Distributed Processing
If you have a workflow with several memory intensive tasks, then the tasks will be better distributed to allow for higher utilizaiton of data across the cluster and provide faster execution of the tasks.
Scaling Workers
Horizontally
You can scale the cluster horizontally and distribute the processing by adding more executor nodes to the cluster and allowing those new nodes to take load off the existing nodes. Since workers don’t need to register with any central authority to start processing tasks, the machine can be turned on and off without any downtime to the cluster.
Vertically
You can scale the cluster vertically by increasing the number of celeryd daemons running on each node. This can be done by increasing the value in the ‘celeryd_concurrency’ config in the {AIRFLOW_HOME}/airflow.cfg file.
Example:
celeryd_concurrency = 30
You may need to increase the size of the instances in order to support a larger number of celeryd processes. This will depend on the memory and cpu intensity of the tasks you’re running on the cluster.
Scaling Master Nodes
You can also add more Master Nodes to your cluster to scale out the services that are running on the Master Nodes.
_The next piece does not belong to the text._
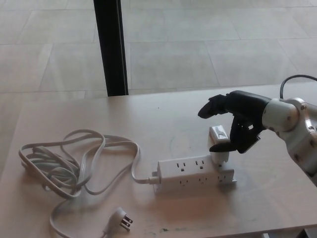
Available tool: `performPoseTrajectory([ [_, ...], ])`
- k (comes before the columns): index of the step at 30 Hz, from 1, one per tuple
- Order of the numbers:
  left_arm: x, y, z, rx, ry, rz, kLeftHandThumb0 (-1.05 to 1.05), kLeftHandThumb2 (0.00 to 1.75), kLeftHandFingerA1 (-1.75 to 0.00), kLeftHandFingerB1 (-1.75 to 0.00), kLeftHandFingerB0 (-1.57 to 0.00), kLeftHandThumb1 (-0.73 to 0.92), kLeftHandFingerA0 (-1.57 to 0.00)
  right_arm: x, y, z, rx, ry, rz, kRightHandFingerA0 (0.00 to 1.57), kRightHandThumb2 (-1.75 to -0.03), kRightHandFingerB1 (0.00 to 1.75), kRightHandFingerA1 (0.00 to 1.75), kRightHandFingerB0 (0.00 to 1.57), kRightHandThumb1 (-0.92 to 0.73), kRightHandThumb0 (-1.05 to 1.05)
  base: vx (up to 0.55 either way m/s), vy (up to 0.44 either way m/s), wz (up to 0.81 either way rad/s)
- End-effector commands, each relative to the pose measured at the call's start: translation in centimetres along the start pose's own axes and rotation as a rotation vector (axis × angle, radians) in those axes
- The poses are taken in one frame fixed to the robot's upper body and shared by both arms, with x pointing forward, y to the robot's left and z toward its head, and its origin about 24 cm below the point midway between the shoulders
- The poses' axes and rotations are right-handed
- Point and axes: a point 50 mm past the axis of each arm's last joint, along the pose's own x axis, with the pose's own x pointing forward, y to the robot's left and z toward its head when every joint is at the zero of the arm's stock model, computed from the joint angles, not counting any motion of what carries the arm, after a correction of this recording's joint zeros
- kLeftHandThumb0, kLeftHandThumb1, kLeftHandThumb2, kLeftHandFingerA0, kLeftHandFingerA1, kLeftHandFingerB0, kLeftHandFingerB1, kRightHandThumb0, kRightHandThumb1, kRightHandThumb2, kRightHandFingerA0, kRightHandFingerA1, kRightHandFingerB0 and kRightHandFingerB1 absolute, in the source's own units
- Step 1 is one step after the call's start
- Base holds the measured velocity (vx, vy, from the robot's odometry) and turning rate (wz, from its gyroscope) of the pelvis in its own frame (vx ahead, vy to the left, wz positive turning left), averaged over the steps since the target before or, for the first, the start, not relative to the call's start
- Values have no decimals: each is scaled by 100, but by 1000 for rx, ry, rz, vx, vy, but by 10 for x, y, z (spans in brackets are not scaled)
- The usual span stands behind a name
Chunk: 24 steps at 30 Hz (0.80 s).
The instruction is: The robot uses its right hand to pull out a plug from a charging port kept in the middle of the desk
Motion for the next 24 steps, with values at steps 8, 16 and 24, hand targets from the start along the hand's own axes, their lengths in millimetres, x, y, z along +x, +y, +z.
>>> performPoseTrajectory([
  [8,1,6,2,1,-7,19,-63,58,-96,-38,-50,57,-92,-4,-9,-21,-28,111,30,68,-60,34,155,20,-50,-77,0,0,0],
  [16,0,6,1,2,-23,19,-65,58,-102,-39,-52,57,-97,1,-5,-22,-7,116,38,67,-59,33,153,21,-49,-73,0,0,0],
  [24,-1,4,0,-14,-23,14,-64,58,-103,-39,-52,57,-93,4,0,-21,-18,110,38,63,-59,33,146,22,-50,-75,0,0,0],
])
This will mainly allow you to scale out the Web Server Daemon incase there are too many HTTP requests coming for one machine to handle or if you want to provide Higher Availability for that service.
One thing to note is that there can only be one Scheduler instance running at a time. If you have multiple Schedulers running, there is a possibility that multiple instances of a single task will be scheduled. This could cause some major problems with your Workflow and cause duplicate data to show up in the final table if you were running some sort of ETL process.
If you would like, the Scheduler daemon may also be setup to run on its own dedicated Master Node.
Apache Airflow Cluster Setup Steps
Pre-Requisites
The following nodes are available with the given host names:
master1 - Will have the role(s): Web Server, Scheduler
master2 - Will have the role(s): Web Server
worker1 - Will have the role(s): Worker
worker2 - Will have the role(s): Worker
A Queuing Service is Running. (RabbitMQ, AWS SQS, etc)
You can install RabbitMQ by following these instructions: Installing RabbitMQ
If you’re using RabbitMQ, it is recommended that it is also setup to be a cluster for High Availability. Setup a Load Balancer to proxy requests to the RabbitMQ instances.
Additional Documentation
Documentation: https://airflow.incubator.apache.org/
Install Documentation: https://airflow.incubator.apache.org/installation.html
GitHub Repo: https://github.com/apache/incubator-airflow
All airflow processes need to have the same contents in their airflow_home folder. This includes configuration and dags. If you only want server B to run your MySQL database, you do not need to worry about any airflow specifics. Simply install the database on server B and change your airflow.cfg's sql_alchemy_conn parameter to point to your database on Server B and run airflow initdb from Server A.
If you also want to run airflow processes on server B, you would have to look into scaling using the CeleryExecutor.